THE TASK:
Every line in the records below that holds "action" must be identified and copied.

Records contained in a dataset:
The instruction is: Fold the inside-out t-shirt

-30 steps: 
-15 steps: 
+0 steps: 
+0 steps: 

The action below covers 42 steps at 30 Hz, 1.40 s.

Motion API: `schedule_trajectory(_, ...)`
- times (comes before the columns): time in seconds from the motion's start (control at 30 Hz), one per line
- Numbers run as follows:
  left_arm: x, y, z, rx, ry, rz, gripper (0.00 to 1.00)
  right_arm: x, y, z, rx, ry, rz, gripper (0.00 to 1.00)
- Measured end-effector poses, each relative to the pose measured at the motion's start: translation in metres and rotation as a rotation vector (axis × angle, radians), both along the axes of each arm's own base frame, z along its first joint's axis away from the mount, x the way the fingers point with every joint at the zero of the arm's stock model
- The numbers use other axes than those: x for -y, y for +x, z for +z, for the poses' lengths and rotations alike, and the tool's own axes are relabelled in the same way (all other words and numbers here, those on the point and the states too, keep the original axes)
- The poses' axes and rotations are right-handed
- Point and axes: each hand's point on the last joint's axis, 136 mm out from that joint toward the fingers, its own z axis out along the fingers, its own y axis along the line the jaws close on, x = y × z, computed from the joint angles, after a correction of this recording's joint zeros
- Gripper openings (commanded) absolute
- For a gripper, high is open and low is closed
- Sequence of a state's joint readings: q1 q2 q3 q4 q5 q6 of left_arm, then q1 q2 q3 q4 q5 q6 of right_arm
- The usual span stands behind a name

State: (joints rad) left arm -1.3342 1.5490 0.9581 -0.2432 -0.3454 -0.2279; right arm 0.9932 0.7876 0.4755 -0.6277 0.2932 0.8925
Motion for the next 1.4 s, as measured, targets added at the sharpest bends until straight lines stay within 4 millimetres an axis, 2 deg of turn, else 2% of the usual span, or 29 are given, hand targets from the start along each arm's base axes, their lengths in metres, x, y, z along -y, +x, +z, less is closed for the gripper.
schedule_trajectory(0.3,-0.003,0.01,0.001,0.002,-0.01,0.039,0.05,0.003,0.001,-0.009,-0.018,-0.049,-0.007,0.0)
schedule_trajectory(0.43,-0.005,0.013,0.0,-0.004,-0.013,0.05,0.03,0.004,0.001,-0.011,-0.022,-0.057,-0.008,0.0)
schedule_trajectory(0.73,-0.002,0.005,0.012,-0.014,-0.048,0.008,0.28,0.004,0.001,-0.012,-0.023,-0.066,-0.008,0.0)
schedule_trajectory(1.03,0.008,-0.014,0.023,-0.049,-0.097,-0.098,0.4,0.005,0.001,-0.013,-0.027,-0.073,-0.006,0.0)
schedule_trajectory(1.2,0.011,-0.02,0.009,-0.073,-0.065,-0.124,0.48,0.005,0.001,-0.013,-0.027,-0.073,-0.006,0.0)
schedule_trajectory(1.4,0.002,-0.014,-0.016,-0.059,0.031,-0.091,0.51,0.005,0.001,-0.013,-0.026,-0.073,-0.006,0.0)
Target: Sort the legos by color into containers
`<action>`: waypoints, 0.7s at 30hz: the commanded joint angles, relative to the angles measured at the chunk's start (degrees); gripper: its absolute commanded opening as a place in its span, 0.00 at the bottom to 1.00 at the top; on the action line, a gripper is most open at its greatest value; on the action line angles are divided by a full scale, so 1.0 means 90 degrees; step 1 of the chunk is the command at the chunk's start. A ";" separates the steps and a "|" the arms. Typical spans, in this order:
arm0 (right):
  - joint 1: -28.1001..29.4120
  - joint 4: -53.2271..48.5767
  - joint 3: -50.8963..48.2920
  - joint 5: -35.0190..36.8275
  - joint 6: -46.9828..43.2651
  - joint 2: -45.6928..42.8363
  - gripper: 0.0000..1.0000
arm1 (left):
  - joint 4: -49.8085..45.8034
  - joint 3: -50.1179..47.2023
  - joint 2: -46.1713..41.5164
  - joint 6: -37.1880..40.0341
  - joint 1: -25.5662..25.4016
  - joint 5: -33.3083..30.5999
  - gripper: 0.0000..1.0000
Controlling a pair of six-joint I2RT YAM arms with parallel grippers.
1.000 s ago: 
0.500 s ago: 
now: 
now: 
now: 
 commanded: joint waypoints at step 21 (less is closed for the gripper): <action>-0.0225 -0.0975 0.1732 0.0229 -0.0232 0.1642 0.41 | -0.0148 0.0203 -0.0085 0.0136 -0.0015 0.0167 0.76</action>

SOLUTION TO THE EXERCISE:
The action below covers 42 steps at 30 Hz, 1.40 s.
`<action>`: waypoints, 0.7s at 30hz: the commanded joint angles, relative to the angles measured at the chunk's start (degrees); gripper: its absolute commanded opening as a place in its span, 0.00 at the bottom to 1.00 at the top; on the action line, a gripper is most open at its greatest value; on the action line angles are divided by a full scale, so 1.0 means 90 degrees; step 1 of the chunk is the command at the chunk's start. A ";" separates the steps and a "|" the arms. Typical spans, in this order:
 commanded: joint waypoints at step 21 (less is closed for the gripper): <action>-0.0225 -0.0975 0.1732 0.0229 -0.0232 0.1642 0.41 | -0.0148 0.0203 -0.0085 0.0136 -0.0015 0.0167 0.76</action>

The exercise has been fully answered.